# Favorite Fish'n Energy Drink



## k2muskie (Oct 6, 2007)

Saw this on another forum and I'm just curious what folks here in Utah prefer as your fish'n beverage. 

For us first thing...coffee, water...more water, Diet Coke, Propel (lemon flavor), then I'm allowed my ration of 12 oz barley and hops (2 maybe 3), water then more water and lemon ice tea/Propel.

So what do you folks have as an energy drink while 'soft' water fish'n???

:wink: :wink:


----------



## Grandpa D (Sep 7, 2007)

I have been taking those little packets that you put into a 16 oz bottle of water.
I like them a lot.
Many flavors to choose from.
My main liquid refreshment though is Diet Coke.


----------



## Artoxx (Nov 12, 2008)

Mountain Dew, and either gatorade or powerade depending on how cheap they are and I am feeling. :mrgreen:


----------



## HGD (Mar 5, 2008)

metamucil, gives me a real get up an go feeling.........fish'n or other wise!!!  :lol:


----------



## LOAH (Sep 29, 2007)

Stiff coffee in the morning (it's ready when a spoon will stand up straight :wink: ) and water for the rest of the day.

If I'm super tired at the end of my trip, I'll get some sort of caffeinated soda like Pepsi or Dew for the drive home. 

When I've got my wife with me, we usually pick up a couple bottles of Sobe along the way.


----------



## huntnbum (Nov 8, 2007)

fatbass said:


> I stay away from sugared drinks altogether. Coffee early, water, water, water. When a fish is caught, a nip from the half-pint whiskey bottle* is offered. More water and a few beers* the rest of the trip.
> 
> *I learned a few years back not to take enough whiskey or beer to get into trouble. I am a trained professional. :wink:


+100 except I'll take a Gatorade or two as well


----------



## STEVO (Sep 13, 2007)

My drink of choice used to be those **** rockstars or mtn dew amps. mabey a couple mt dews or gatorade throughout the day. Ive switched it up to nothing but water for the past 2 monthes. Never felt better being off all that sugar  . Coffe isnt so bad either, But i has to have a bunch of vanilla coffee creamer to make it edible for me. Those Vanilla starbucks double shot energy drinks arent so bad either!!! But now its only water, and more water!!!

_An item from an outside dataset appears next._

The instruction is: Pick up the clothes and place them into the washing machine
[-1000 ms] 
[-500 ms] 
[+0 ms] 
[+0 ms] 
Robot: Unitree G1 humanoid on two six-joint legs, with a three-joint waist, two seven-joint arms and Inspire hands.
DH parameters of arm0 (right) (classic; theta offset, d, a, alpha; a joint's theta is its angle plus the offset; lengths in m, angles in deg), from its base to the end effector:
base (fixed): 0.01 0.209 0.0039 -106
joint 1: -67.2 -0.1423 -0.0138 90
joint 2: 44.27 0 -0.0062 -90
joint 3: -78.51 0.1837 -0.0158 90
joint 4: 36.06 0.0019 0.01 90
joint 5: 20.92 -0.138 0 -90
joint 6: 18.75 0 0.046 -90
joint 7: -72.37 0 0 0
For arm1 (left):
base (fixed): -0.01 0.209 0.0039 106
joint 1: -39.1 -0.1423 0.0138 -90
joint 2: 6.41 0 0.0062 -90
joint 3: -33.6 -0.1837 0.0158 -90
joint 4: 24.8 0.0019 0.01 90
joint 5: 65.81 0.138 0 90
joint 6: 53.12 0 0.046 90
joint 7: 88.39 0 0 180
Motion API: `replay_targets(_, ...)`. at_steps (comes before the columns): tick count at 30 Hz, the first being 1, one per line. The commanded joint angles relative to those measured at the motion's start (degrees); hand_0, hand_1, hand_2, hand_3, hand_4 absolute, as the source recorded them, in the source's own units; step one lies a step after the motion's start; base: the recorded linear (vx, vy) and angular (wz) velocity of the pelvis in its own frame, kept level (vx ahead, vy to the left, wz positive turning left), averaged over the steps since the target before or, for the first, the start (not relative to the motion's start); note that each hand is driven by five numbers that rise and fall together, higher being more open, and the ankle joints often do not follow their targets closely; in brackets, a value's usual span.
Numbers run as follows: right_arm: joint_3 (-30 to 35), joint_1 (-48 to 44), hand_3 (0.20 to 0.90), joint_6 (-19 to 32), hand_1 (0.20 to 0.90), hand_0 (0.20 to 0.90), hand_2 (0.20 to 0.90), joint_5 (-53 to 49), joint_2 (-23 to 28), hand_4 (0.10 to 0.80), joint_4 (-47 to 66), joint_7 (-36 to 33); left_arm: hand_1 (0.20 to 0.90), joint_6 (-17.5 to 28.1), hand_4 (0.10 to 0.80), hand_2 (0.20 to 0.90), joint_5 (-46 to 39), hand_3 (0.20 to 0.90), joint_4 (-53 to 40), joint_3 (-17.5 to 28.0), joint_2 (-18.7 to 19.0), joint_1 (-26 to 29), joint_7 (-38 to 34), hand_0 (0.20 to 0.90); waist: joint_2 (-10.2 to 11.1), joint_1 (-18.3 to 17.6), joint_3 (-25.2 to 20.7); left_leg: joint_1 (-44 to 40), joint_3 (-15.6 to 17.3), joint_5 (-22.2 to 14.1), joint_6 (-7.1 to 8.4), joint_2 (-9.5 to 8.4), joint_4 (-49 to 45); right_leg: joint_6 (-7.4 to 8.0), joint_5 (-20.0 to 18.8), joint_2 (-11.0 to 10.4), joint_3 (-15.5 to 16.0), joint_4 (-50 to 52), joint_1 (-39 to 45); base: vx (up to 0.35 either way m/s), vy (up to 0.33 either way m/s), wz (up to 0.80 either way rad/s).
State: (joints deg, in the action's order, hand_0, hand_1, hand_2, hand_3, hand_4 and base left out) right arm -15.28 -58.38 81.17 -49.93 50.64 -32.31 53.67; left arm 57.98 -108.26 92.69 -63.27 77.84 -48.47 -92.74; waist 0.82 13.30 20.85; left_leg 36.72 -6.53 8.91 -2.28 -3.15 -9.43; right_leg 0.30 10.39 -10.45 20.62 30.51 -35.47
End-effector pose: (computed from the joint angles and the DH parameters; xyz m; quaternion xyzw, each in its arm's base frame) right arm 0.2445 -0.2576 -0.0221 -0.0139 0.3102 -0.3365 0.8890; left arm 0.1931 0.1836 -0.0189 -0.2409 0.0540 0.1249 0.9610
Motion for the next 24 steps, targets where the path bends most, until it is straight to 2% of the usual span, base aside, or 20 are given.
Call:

For Ice fishin its a whole different story. I still like those normal things, But I sometimes like that stuff that doesnt freeze also :lol:


----------



## Coach (Apr 23, 2009)

I'm a monster guy myself, but I can see the wisdom in the no sugar thing. Think I'll switch to all water like some of you.


----------



## willfish4food (Jul 14, 2009)

All water while I'm fishing and usually a sonic slush at the end of the day. If I'm fishing with anyone other than my wife the guy with the least fish buys. Kind of an insult to injury thing. Although, come to think of it, I buy more than I get treated... Maybe I should change the rule. -Ov-


----------



## katorade (Sep 23, 2007)

Gatorade and water.


----------



## lunkerhunter2 (Nov 3, 2007)

I start with a sugar free NOS when i get in the truck. Finish that by launch or shortly after and then tons of water and an Arizona Sweet Tea or Half and Half now and then.


----------



## BrookTroutKid (Oct 10, 2007)

hmmmm water and mt dew are what we usually throw in the cooler but im a big dr. pepper fan myself and i like an ice cold gatorade when we are out on the lake.


----------



## FishMogul (Sep 8, 2007)

well I usually hydrate with water most of the day and may even bring the water bottle with the filter. If I'm tired and need a pick me up and can find a place open at 3:30-4:00am I will grab an AMP original. I will always have a strawberry lemonade and a lemon lime Powerade with me on all trips


----------



## ScottyP (Sep 12, 2007)

I make fresh coffee (ground from whole beans at the time of brewing and flavored with french vanilla creamer and sugar-- yes, this is very important). I have a cup at the house and then fill the thermos to take with. Lots of water all day, usually close to a gallon. Sometimes I take a flask of whiskey or a cooler with some beers and my lunch. On the way home I like to have a sugar free rockstar so I don't get drowsy on the road and I have energy for all the things my wife has thought of for me/us to do while I was gone.

cliffs:
coffee
lots of water
beer or whiskey (not very often)
sugar free rockstar


----------



## Chaser (Sep 28, 2007)

Water, various sodas and if I'm up and at it early after a late night at work, I'll grab a Full Throttle or a Rockstar Juiced to get the engine running. I like the citrus and guava flavors best.


----------



## Riverrat77 (Sep 7, 2007)

Gatorade or Powerade.... and I never take enough. Usually get it down the hatch quick and have a dehydration headache by the afternoon..... hard to pack enough to make up for as far as I walk and how much I sweat. Guess it would be better to be miserable packing tons of water or whatever early and wind up hydrated when I leave later..... the pack will only get lighter. 8)


----------



## Artoxx (Nov 12, 2008)

That is one thing that early explorers and pioneers always found to be true. The single biggest problem they had starting out, was too much weight. Thankfully if they had enough water to cross the plains or deserts or whatever, then the problem was not only self correcting, but saved their lives as well. If they started out lighter and easier, they died a lot quicker too. :shock:


----------



## Packfish (Oct 30, 2007)

Crystal Light packets- then Pet's wicked Ale or Moose Drool


----------